A university in England has refused to recognise a Catholic priest as a chaplain over comments that he posted on social media.
The University of Nottingham, in central England, confirmed August 25 that it had declined to give official recognition to Fr David Palmer, a priest of the Personal Ordinariate of Our Lady of Walsingham.
“Our concern was not in relation to Fr David’s views themselves, but the manner in which these views have been expressed in the context of our diverse community of people of many faiths,” a spokesperson for the university told CNA.
Fr Palmer, who serves in the Diocese of Nottingham, was named as chaplain to the Catholic community at the University of Nottingham by local Bishop Patrick McKinney.
The bishop also asked him to serve as Catholic chaplain to Nottingham Trent University.
While Nottingham Trent University accepted the appointment, the University of Nottingham invited Palmer for an interview on June 17.
Following the interview, the university wrote to Bishop McKinney expressing concerns about the appointment.
At a further meeting July 1, the university specified that the concerns related to Fr Palmer’s posts on social media, highlighting one on assisted suicide and another on abortion.
“They referenced a tweet where I had referred to the proposed ‘assisted dying’ bill [introduced in Britain’s Parliament in May] as a bill to allow the NHS ‘to kill the vulnerable,’” Fr Palmer told CNA via email August 26.
“I was told it was fine for me to have this opinion, but they were concerned with how I expressed it. When I asked how they would suggest I express it, quite remarkably, they suggested I should call it ‘end of life care,’ which is a completely unacceptable policing of religious belief.”

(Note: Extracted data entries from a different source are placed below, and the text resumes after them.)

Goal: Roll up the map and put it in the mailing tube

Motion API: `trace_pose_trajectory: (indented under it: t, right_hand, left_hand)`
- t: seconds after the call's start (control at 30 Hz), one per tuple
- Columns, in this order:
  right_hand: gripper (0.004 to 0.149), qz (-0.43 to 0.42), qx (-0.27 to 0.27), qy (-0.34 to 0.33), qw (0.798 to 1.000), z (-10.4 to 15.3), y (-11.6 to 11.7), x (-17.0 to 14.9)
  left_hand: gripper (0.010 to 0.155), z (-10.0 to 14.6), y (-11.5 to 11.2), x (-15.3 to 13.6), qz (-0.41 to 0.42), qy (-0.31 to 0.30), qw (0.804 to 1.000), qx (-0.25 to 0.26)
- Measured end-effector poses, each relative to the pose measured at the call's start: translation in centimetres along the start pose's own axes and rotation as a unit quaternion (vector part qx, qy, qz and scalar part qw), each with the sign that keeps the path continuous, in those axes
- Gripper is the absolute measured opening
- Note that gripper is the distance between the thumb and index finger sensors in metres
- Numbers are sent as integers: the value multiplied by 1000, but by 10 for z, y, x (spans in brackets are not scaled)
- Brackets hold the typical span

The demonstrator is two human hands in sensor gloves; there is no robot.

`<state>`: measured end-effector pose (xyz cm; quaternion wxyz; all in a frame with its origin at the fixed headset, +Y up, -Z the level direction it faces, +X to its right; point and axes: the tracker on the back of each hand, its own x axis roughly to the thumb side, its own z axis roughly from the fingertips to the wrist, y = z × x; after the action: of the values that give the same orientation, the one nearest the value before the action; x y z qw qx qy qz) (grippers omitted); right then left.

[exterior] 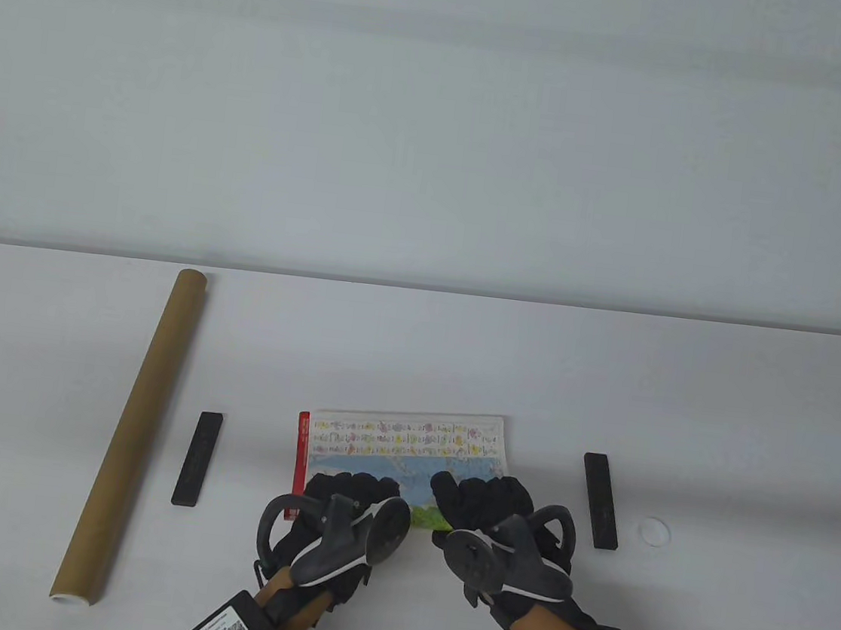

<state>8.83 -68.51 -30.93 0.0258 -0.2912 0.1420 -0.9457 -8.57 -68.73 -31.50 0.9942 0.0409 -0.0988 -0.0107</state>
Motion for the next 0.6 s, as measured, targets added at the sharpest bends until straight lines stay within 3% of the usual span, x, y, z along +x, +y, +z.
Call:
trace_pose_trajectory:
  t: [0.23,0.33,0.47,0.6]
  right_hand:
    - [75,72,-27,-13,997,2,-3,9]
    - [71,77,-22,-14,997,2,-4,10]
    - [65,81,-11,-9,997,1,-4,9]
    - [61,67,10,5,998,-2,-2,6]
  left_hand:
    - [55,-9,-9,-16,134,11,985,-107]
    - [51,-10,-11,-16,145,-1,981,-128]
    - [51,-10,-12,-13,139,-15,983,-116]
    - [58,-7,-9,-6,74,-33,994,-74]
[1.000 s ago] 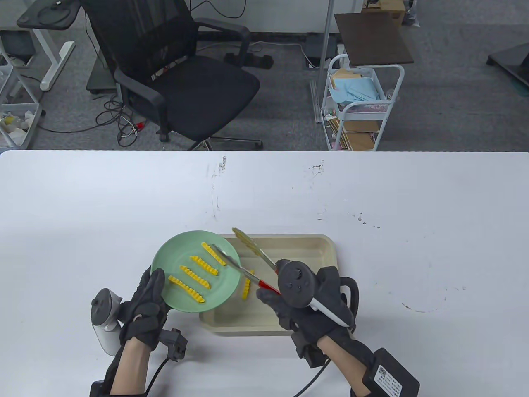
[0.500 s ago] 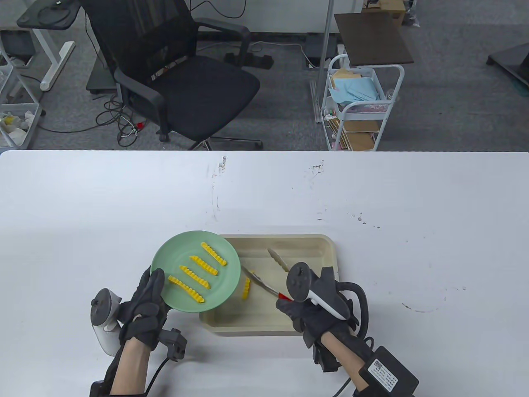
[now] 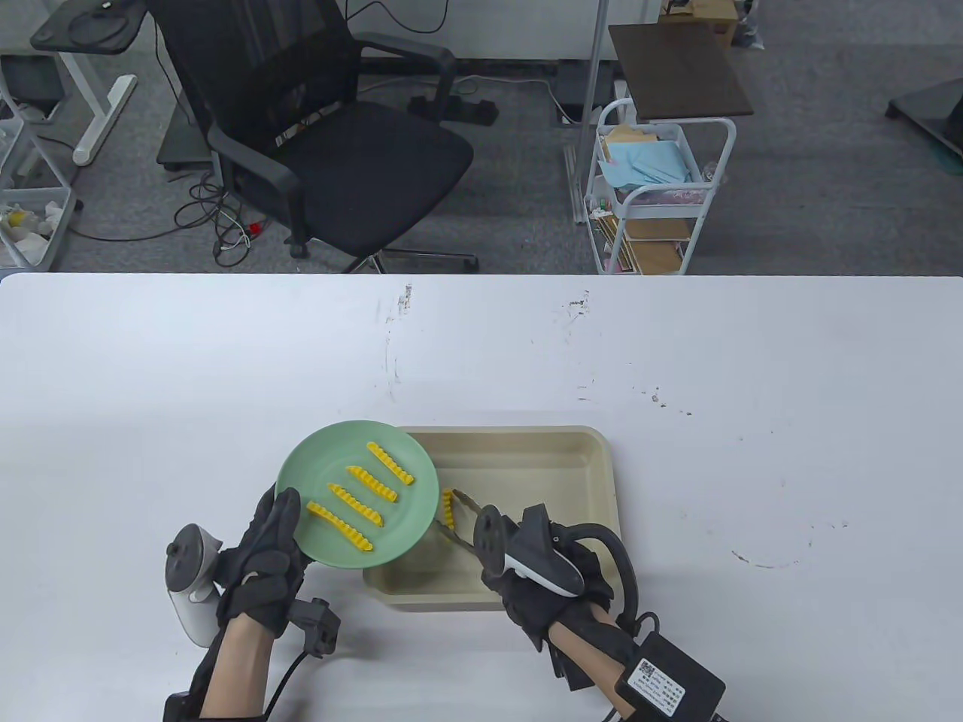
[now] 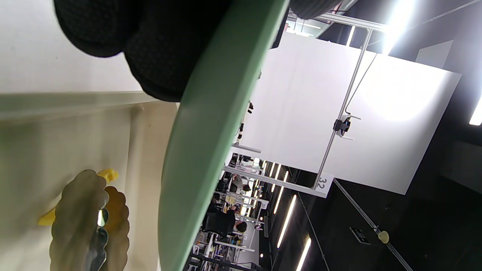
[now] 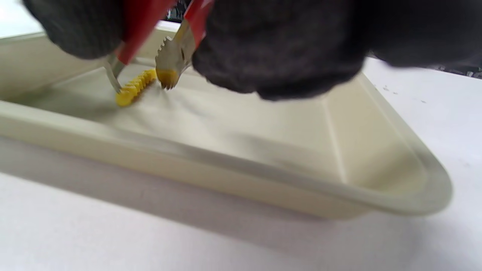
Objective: Hold plate and receive fries gripped by tongs from baking tray
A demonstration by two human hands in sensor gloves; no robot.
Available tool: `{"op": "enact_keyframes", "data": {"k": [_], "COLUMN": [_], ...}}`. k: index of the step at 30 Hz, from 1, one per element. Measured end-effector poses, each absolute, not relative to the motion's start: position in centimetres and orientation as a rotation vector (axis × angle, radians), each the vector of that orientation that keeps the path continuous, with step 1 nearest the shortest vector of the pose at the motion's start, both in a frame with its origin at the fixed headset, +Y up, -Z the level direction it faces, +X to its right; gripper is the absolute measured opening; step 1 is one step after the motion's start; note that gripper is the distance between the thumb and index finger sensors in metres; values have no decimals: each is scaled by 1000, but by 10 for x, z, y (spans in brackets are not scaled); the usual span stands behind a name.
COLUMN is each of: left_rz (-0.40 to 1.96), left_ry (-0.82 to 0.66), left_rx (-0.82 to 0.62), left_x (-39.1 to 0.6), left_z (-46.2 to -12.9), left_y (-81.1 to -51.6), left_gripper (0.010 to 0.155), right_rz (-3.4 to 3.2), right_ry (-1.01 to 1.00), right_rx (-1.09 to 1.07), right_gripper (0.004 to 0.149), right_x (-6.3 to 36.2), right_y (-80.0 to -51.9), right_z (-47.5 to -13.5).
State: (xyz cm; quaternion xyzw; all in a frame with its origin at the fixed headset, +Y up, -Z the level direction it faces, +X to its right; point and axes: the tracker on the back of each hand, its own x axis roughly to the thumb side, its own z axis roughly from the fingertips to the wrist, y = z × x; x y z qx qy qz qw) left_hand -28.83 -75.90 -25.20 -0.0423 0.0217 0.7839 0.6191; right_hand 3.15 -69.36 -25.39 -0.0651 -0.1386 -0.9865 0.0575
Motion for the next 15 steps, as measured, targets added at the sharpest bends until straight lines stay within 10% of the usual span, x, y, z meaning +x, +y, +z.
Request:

The priest wrote on Twitter August 24 that the university also objected to a second post in which he described abortion as the “slaughter of babies,” in the context of the debate over US President Joe Biden’s reception of Holy Communion despite backing legal abortion.
Fr Palmer said that he defended both posts as reflecting Catholic belief.
Fr Palmer told CNA that after the meeting where his social media posts were discussed, the university authorities contacted the bishop to say that they still had concerns, asking him to provide an alternative priest.
The priest said that the bishop declined to nominate another priest and that following further discussions, the university agreed that Fr Palmer could offer Mass on campus on Sundays as a “guest priest”.